=== Aim of the exercise ===
Set each line of the material below down word for word, from the first through the line that holds "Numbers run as", but not the pictures.

== Provided material ==

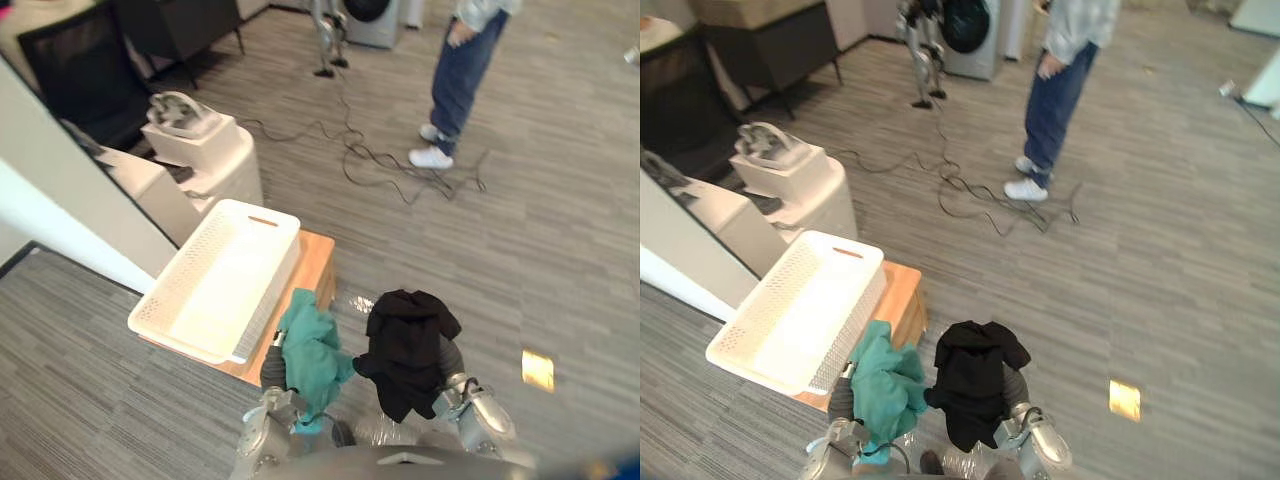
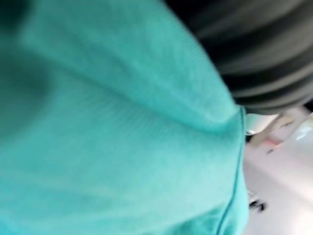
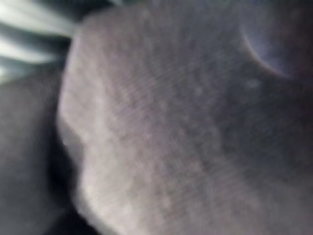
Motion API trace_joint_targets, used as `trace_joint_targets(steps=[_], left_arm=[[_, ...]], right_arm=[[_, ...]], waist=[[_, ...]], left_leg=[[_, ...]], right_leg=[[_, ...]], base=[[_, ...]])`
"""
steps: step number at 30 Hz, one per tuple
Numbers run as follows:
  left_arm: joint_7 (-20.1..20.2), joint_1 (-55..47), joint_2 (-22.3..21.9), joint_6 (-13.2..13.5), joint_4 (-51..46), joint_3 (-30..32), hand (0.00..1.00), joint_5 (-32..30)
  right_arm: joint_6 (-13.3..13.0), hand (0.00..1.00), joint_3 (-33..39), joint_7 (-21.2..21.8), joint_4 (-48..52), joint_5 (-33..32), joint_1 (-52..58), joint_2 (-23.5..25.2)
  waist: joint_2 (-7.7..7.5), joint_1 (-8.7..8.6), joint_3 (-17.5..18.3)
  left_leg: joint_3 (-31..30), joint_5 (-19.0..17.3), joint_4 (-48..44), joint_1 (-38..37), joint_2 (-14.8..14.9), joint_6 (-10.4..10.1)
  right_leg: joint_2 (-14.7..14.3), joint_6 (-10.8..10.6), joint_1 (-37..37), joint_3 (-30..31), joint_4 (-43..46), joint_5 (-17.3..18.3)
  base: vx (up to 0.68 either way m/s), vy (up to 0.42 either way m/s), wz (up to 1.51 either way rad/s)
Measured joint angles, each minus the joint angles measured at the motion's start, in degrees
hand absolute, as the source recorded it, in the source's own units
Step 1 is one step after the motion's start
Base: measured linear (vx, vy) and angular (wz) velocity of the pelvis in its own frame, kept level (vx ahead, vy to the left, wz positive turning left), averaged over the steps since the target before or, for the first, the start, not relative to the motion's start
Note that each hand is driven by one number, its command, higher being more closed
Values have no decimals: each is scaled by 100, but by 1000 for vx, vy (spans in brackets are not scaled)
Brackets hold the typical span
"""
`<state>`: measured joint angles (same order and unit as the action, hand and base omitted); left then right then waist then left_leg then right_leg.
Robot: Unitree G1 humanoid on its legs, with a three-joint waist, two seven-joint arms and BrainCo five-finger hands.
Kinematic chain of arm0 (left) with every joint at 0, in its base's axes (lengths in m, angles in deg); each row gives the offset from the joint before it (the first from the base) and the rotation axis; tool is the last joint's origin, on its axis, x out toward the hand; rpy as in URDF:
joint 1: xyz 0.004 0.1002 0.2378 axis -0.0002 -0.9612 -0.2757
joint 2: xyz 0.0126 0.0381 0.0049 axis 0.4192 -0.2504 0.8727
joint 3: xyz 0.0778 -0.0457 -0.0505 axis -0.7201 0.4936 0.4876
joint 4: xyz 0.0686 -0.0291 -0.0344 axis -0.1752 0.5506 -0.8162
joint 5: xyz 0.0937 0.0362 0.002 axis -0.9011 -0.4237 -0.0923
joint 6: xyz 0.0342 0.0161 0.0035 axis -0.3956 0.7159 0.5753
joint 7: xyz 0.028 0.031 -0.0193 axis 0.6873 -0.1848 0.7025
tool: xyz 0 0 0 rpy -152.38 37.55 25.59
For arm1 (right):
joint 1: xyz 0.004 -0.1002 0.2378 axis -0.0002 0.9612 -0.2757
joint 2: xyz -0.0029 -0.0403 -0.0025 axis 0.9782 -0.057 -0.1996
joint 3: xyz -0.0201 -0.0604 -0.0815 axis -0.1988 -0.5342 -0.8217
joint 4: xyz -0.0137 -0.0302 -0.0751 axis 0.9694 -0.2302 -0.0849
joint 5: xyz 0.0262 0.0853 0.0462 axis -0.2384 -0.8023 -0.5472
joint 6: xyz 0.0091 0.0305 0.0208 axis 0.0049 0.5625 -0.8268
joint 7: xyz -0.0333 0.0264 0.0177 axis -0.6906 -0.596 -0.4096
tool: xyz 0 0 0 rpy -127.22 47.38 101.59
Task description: Tidy the bed and pick cloth on bed and put in laundry
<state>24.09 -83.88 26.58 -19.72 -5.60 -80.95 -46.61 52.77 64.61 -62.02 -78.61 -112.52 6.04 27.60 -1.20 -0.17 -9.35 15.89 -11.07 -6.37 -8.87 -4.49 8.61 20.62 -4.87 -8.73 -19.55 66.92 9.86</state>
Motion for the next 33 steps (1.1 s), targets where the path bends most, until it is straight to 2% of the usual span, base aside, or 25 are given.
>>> trace_joint_targets(steps=[2,3,4,5,7,8,9,10,11,12,13,14,16,17,19,20,21,22,23,24,25,26,28,32,33], left_arm=[[-87,33,76,59,-48,5,100,0],[-168,55,80,59,-45,8,100,3],[-173,50,93,52,-43,7,100,4],[-172,49,100,49,-42,6,100,3],[-153,4,135,10,-39,9,100,2],[-150,-25,155,10,-43,12,100,2],[-112,-142,271,12,-46,32,100,3],[-114,-239,186,-64,22,48,100,14],[-104,-303,142,-64,-8,47,100,15],[5,-394,6,-61,-33,61,100,17],[39,-418,-40,-61,-36,70,100,20],[89,-460,-108,-56,-41,76,100,25],[92,-506,-290,-46,-48,152,100,50],[90,-499,-365,-46,-68,171,100,89],[90,-471,-389,-70,-72,192,100,86],[90,-474,-390,-98,-76,205,100,83],[91,-462,-404,-175,-77,211,100,78],[95,-441,-442,-263,-78,210,100,75],[100,-412,-462,-308,-94,209,100,74],[117,-347,-477,-344,-137,206,100,72],[156,-413,-461,-349,-233,229,100,69],[175,-397,-452,-353,-254,227,100,69],[257,-409,-331,-366,-373,257,100,66],[274,-563,-271,-498,-558,224,100,11],[302,-579,-226,-537,-558,225,100,10]], right_arm=[[-65,100,-112,-36,-36,0,24,-11],[-115,100,-119,-67,-36,-1,24,-17],[-200,100,-119,-106,-33,-6,16,-13],[-248,100,-121,-111,-32,-8,13,-12],[-460,100,-121,-129,-9,-25,-13,-15],[-479,100,-125,-128,-1,-28,-19,-8],[-511,100,-171,-131,39,-63,-17,60],[-557,100,-197,-147,47,-82,-46,-66],[-559,100,-195,-149,55,-95,-64,-116],[-560,100,-203,-154,74,-116,-172,-184],[-560,100,-220,-151,75,-118,-225,-179],[-560,100,-257,-120,112,-120,-300,-171],[-557,100,-376,-43,231,-117,-416,-175],[-548,100,-477,43,347,-114,-478,-171],[-515,100,-594,67,476,-104,-447,-180],[-472,100,-650,67,506,-100,-436,-180],[-403,100,-668,54,513,-95,-438,-175],[-344,100,-643,0,508,-95,-444,-187],[-324,100,-617,-35,504,-96,-449,-196],[-309,100,-590,-101,494,-95,-453,-213],[-295,100,-590,-143,422,-92,-445,-190],[-268,100,-585,-163,393,-84,-450,-181],[-223,100,-584,-228,393,-37,-450,-110],[-216,100,-412,-476,425,8,-469,46],[-230,100,-399,-563,467,15,-462,63]], waist=[[5,-66,-25],[38,-46,-58],[75,-39,-66],[80,-44,-68],[45,-24,-66],[10,-26,-69],[-199,-26,-21],[2,1,-37],[100,36,-22],[253,108,-28],[299,101,1],[277,95,4],[268,133,12],[280,109,12],[282,125,8],[268,139,3],[247,142,13],[240,166,26],[263,187,32],[331,256,74],[390,285,155],[350,278,215],[92,289,271],[57,279,311],[1,276,351]], left_leg=[[-557,-102,-82,-47,152,-113],[-853,-149,-104,-137,295,-212],[-1236,-217,-171,-184,486,-356],[-1378,-250,-188,-183,543,-412],[-2060,-497,-260,-176,702,-651],[-2168,-554,-299,-178,700,-718],[-2382,-751,-425,-196,660,-912],[-2441,-876,-551,-229,963,-1145],[-2396,-879,-579,-203,1065,-1206],[-2224,-759,-585,-200,1235,-1354],[-2166,-646,-564,-208,1271,-1386],[-2103,-485,-575,-220,1314,-1417],[-2096,-296,-955,-99,1428,-1381],[-1892,-166,-1936,396,1569,-1352],[-1435,177,-2932,874,1819,-1349],[-1148,143,-3305,1046,1952,-1346],[-758,-130,-3541,1231,1994,-1341],[-397,-416,-3389,1409,1849,-1337],[-175,-507,-3119,1474,1727,-1329],[160,-340,-2389,1510,1524,-1272],[577,-132,-1599,1396,1349,-978],[519,-72,-1315,1273,1184,-903],[336,385,-296,941,689,-699],[48,500,111,629,588,-642],[-11,500,160,583,583,-643]], right_leg=[[-224,-39,-296,174,-769,169],[-423,-72,-339,256,-1567,189],[-735,-108,-298,505,-2820,153],[-838,-154,-266,643,-3300,93],[-1154,-419,-115,1714,-5444,-579],[-1156,-479,-74,1917,-5695,-635],[-1095,-592,-5,2328,-5960,-906],[-1355,-394,-36,2181,-5561,-1065],[-1427,-331,-71,2130,-5456,-974],[-1500,-163,-172,1927,-5056,-709],[-1491,-102,-210,1851,-4852,-543],[-1460,-22,-216,1722,-4601,-301],[-1502,99,12,1463,-4651,-98],[-1557,176,358,1218,-4974,-89],[-1588,283,798,909,-5368,-142],[-1584,331,1013,793,-5541,-152],[-1531,339,1307,608,-5726,-151],[-1429,335,1482,447,-5830,-151],[-1370,327,1534,388,-5874,-154],[-1303,273,1543,332,-5870,-138],[-1247,134,1572,223,-5869,-71],[-1184,100,1588,158,-5868,-46],[-927,47,1634,47,-5862,-93],[-857,13,1703,-31,-5349,-126],[-852,12,1717,-34,-5250,-129]], base=[[219,-202,153],[243,-284,137],[293,-354,137],[298,-399,140],[288,-418,137],[346,-488,129],[360,-490,106],[365,-472,92],[422,-478,60],[283,-291,40],[324,-344,61],[275,-307,66],[318,-349,63],[196,-202,56],[244,-183,62],[255,-134,74],[287,-79,77],[229,-13,68],[246,50,44],[195,114,44],[197,112,53],[219,101,74],[211,89,77],[171,59,55],[133,-13,41]])
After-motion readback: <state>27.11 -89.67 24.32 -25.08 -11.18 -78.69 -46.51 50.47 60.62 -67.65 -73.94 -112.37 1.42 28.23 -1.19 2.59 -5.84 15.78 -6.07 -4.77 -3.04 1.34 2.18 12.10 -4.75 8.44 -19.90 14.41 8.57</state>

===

=== Task result ===
Motion API trace_joint_targets, used as `trace_joint_targets(steps=[_], left_arm=[[_, ...]], right_arm=[[_, ...]], waist=[[_, ...]], left_leg=[[_, ...]], right_leg=[[_, ...]], base=[[_, ...]])`
"""
steps: step number at 30 Hz, one per tuple
Numbers run as follows:

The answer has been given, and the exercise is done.